Un parc machines attractif

Disposant d’un contrat d’exclusivité avec le fabricant italien de machines SCM, Gedimo a fourni la quasi-intégralité du parc de Concept et Fabrication. En deux ans, la société vendéenne a investi 600000 euros dans ses machines: «Nous avions la volonté d’avoir un matériel suffisamment optionné de façon à ne pas nous fermer de marchés ou d’opportunités et à pouvoir répondre à des prestations globales.» Ont ainsi été acquises: une scie circulaire à format SI 400 Class, avec puissance majorée de 12 CV pour le débit de bois massif; une corroyeuse-moulurière Profiset 60EP avec commande électronique des deux axes; une toupie TI 145 Class à arbre inclinable et programmable sur trois axes; une ponceuse large bande DMC SD90 dotée de rouleaux, rouleaux-patins électroniques sectionnés et égrenage en sortie par groupe à satiner oscillant; et une plaqueuse de chant Olimpic K560 avec débit numérisé du bac à colle.
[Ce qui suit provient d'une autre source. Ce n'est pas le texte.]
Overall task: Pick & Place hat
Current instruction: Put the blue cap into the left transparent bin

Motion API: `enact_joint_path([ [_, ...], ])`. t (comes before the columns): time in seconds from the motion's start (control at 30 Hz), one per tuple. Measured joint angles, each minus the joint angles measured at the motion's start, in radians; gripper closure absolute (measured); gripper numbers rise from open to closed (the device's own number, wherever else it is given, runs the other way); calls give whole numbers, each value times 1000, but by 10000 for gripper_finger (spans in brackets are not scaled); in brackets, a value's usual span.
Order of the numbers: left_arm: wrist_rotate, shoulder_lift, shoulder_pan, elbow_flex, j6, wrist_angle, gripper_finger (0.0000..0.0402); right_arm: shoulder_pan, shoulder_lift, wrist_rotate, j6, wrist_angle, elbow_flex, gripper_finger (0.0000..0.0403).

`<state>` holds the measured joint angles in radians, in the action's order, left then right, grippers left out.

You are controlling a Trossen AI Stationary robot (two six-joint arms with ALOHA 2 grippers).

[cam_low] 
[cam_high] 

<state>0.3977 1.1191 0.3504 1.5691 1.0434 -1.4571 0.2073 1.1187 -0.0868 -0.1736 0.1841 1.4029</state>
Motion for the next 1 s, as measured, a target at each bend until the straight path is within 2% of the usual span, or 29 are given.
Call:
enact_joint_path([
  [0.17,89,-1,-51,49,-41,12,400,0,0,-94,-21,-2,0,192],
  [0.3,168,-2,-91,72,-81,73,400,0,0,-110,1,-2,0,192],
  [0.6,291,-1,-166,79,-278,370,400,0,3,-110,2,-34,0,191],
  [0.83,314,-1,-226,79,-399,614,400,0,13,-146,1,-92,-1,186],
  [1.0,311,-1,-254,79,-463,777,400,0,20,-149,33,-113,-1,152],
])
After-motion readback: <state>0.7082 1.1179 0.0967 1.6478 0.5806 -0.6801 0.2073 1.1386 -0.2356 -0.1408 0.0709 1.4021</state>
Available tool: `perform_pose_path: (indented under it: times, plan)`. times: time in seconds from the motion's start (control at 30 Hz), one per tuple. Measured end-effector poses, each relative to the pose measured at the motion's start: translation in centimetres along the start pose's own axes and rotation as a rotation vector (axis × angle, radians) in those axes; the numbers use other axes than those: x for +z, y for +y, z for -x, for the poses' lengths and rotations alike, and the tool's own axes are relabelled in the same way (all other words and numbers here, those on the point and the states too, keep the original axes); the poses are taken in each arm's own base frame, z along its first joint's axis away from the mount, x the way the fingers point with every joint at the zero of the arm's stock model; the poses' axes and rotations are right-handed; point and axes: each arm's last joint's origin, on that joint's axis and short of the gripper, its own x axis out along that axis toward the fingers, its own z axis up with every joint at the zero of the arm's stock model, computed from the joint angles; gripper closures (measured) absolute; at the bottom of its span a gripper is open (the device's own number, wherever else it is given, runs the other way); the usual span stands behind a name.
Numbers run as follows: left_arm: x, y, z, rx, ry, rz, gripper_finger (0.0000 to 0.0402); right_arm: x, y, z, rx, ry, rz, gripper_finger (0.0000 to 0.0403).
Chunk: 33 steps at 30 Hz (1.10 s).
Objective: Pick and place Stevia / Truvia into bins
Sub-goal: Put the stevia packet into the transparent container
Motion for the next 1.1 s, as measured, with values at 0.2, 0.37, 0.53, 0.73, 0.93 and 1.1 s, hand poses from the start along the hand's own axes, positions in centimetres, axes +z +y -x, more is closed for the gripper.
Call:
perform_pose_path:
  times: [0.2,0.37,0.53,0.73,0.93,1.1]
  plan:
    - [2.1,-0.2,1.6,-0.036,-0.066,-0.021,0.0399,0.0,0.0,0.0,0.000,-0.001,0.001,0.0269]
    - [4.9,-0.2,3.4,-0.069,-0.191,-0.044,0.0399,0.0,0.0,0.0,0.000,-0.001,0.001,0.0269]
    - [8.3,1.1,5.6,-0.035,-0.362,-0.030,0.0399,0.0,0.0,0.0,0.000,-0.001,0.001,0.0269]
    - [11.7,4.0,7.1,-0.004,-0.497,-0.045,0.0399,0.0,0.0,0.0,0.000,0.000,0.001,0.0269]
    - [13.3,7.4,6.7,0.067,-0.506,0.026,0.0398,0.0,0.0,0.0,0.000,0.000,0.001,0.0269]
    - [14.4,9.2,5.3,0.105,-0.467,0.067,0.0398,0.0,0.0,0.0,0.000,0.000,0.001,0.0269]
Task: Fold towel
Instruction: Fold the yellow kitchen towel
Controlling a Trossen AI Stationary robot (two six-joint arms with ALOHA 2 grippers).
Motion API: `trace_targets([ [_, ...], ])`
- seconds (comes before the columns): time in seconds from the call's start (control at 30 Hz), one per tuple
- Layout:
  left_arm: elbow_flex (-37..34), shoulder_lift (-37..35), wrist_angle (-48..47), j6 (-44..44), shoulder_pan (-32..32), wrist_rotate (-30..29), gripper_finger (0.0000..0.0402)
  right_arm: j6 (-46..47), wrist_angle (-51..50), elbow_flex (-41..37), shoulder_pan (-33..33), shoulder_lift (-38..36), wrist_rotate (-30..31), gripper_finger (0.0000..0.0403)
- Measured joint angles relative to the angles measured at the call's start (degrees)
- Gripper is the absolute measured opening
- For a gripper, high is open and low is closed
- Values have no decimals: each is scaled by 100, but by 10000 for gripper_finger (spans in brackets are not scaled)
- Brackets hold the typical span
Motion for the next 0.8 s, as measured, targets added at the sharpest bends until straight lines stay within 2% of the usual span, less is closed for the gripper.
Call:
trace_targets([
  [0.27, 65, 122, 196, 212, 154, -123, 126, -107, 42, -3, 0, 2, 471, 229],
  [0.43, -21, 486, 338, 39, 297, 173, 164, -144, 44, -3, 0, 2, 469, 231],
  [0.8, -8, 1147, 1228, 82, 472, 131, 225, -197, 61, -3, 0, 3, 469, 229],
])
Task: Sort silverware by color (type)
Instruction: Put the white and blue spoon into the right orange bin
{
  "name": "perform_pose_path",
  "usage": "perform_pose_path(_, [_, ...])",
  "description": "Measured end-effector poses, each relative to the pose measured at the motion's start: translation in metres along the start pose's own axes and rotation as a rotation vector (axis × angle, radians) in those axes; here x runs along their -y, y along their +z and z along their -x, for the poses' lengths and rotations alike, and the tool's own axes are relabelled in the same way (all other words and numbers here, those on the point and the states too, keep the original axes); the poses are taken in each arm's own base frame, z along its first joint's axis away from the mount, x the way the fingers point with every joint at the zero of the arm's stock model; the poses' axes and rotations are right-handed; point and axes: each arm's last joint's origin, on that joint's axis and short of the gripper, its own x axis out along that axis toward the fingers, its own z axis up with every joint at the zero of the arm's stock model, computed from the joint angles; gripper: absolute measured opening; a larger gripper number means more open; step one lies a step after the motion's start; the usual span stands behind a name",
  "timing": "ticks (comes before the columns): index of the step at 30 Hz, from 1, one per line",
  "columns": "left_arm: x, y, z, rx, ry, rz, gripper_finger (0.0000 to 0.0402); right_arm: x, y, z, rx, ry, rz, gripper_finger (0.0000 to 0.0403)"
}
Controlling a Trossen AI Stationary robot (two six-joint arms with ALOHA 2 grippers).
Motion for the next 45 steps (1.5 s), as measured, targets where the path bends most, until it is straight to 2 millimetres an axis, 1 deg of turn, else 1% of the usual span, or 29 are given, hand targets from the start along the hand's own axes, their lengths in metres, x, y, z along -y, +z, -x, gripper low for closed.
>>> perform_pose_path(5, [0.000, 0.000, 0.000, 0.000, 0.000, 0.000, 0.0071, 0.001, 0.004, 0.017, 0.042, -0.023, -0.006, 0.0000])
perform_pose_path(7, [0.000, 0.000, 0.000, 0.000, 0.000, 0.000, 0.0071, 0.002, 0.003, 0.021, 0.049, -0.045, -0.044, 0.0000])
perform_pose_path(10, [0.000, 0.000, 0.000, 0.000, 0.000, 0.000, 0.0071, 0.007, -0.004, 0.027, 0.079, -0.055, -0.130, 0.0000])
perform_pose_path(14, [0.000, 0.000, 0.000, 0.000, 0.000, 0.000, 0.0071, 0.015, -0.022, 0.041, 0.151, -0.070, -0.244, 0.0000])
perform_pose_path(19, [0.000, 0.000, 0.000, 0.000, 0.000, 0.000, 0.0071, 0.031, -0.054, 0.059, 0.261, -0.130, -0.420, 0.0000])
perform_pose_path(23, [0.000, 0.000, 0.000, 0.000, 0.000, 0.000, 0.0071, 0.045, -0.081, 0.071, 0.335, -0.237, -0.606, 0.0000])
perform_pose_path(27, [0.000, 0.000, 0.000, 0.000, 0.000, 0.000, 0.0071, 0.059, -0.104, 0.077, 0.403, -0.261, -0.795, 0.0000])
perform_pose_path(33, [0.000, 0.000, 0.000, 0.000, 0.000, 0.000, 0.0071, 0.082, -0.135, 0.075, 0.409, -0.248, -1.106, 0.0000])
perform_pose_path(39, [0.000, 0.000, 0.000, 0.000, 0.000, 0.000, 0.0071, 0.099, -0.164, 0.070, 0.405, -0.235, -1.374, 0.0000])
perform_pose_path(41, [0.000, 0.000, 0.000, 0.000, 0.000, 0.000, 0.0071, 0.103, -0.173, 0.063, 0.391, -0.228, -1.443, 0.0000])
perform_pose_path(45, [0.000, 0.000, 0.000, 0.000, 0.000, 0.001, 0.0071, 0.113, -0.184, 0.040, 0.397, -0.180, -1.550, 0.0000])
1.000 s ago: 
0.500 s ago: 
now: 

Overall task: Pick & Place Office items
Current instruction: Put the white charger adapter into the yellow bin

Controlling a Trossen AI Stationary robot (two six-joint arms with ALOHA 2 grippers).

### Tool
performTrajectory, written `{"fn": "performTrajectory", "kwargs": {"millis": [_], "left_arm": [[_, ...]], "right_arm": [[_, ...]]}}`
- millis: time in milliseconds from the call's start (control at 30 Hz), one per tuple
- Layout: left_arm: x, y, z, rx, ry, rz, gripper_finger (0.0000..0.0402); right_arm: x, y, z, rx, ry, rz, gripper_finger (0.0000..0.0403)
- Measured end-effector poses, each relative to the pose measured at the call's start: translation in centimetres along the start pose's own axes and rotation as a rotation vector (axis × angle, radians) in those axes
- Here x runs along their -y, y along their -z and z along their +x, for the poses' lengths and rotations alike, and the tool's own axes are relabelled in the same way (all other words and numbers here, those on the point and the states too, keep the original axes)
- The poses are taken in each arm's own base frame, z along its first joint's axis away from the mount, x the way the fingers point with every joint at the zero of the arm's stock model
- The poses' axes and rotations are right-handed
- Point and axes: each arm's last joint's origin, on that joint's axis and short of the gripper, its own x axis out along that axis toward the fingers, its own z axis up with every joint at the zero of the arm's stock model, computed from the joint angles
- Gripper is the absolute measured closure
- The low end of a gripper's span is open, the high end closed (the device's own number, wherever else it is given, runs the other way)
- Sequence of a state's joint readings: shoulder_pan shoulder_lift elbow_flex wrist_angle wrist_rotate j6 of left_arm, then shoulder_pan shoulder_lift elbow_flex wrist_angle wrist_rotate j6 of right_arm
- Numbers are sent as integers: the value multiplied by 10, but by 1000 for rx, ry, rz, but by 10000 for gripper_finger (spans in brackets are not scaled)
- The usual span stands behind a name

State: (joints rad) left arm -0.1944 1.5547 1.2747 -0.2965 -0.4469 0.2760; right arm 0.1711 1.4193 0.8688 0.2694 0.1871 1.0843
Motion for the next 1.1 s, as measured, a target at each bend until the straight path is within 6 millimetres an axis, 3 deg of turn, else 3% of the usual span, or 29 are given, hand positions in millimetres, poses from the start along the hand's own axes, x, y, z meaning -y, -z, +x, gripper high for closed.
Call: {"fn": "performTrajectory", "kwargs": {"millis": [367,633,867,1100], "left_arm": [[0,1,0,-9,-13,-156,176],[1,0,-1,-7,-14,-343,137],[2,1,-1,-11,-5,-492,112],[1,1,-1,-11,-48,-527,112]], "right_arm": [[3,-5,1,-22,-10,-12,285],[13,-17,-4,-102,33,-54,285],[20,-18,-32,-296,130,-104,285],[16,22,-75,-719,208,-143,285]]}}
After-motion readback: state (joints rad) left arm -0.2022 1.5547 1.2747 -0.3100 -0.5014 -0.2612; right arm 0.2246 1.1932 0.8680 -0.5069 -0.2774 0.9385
Surtout, l’entreprise a réalisé deux importants investissements pour un nouveau centre d’usinage à commande numérique et une ligne de nesting. Le premier, CN Morbidelli M200F, présente une aire d’usinage de 3710 mm par 1620 mm, pour un passage de pièce de 2200 mm sur l’axe Y et 250 mm sur l’axe Z. Très polyvalent, il permet le travail en pendulaire et le maintien de petites pièces avec huit zones de vide. Il dispose également d’un électromandrin cinq axes à faible encombrement, d’un groupe de perçage F23 et de deux magasins d’outils (dont le Fast 14 embarqué pour le changement rapide), pour un total de 28 outils. La ligne de nesting Morbidelli M400 F est composée quant à elle d’un dispositif élévateur automatique de chargement de panneaux de dimensions 3650 mm par 2120 mm avec étiquetage également automatique, d’une cellule d’usinage cinq axes similaire à la M200F citée précédemment mais avec un groupe de perçage F26, et d’un tapis de sortie des pièces. Enfin, pour compléter son parc, la société dispose de trois presses de collage à plat dont une chauffante, d’une cadreuse, d’une volucadreuse et d’une rotative.

Une part importante du chiffre d’affaires se fait sur le nautisme...Une part importante du chiffre d’affaires se fait sur le nautisme…

 

 

 

 

 

... pour lequel la société fournit quasiment tous les chantiers de l’Atlantique.

… pour lequel la société fournit quasiment tous les chantiers de l’Atlantique.

 

 

 

 

 

 

 

Polyvalence, autonomie, semi-automatisation… nous sommes toujours en recherche de gains de productivité.

De belles perspectives

Avec de telles dépenses, on pourrait penser que la société est parée pour un moment, mais David Courtier ne compte pas s’en arrêter là. «Notre atelier est désormais bien équipé, mais nous sommes toujours en recherche de gains de productivité. Certains postes peuvent être semi-automatisés, tandis que nous pouvons encore améliorer la polyvalence et l’autonomie de certains opérateurs.» Le dirigeant entend surtout développer ses compétences sur d’autres matériaux que le bois: «Avec toutes les questions environnementales, il deviendra peut-être plus compliqué de travailler les bois tropicaux…» En termes de machines, il pense notamment à une presse à membrane, ou à installer un quatrième centre d’usinage à commande numérique dans ses locaux. Un atelier déjà agrandi qui deviendra rapidement trop petit si l’entreprise poursuit son développement. Et David Courtier de conclure : «Je n’attends pas d’avoir un marché pour investir. » Ni pour réussir, visiblement!